Maple Leaf Cement Factory Limited (MLCF) announced its financial result for 1QFY25 today, posting a profit after tax of Rs. 1,342 million (EPS: Rs. 1.28) against Rs. 1,626 million (EPS: Rs. 1.55) in SPLY, down 17 percent YoY.
Topline during 1QFY25 clocked in at Rs. 15,720 million in contrast to Rs. 16,676 million in SPLY, down 6 percent YoY. According to Arif Habib Limited, this is attributable to lower volumetric local dispatches arriving at 849k tons (down 16 percent YoY).
Gross margins remained stable at 31.6 percent in 1QFY25 as compared to SPLY. On QoQ basis gross margins declined by 681bps.

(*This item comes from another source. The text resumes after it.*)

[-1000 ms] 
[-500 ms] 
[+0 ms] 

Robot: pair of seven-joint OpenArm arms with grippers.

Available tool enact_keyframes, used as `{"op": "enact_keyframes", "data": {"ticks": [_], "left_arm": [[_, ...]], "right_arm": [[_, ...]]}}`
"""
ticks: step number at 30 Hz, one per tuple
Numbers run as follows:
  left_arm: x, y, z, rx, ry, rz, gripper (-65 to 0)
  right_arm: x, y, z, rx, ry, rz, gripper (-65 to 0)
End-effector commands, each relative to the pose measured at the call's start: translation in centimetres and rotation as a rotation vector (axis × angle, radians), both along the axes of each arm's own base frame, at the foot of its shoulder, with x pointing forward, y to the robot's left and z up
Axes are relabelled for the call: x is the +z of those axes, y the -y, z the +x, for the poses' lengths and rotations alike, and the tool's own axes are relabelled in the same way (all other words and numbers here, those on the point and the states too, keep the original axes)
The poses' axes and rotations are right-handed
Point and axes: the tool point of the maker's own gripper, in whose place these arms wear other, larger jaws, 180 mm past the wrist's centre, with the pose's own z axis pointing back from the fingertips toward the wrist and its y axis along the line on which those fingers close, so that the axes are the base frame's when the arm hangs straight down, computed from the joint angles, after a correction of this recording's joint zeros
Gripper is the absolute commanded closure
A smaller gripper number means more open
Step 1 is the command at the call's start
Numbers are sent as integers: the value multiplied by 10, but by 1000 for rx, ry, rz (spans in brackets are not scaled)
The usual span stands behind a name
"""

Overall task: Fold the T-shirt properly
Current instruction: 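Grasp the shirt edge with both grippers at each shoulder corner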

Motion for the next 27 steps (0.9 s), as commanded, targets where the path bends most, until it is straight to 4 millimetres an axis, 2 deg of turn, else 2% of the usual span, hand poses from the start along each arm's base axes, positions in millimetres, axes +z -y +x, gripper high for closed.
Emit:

Distribution expenses in 1QFY25 increased by 17 percent YoY, settling at Rs. 1,347 million compared to Rs. 1,151 million during SPLY on account of the elevated freight charges amid the axle load factor.
The other income declined by 27 percent, clocking at Rs. 55 million in 1QFY25 on the back of lower income from cash and cash balances due to the decline in interest rates.
Finance costs in 1QFY25 reduced by 29 percent YoY to Rs. 675 million as compared to Rs. 946 million during SPLY, amid a decline in interest rates.
The company booked effective taxation at 36 percent in 1QFY25 vis-à-vis 34 percent in 1QFY24.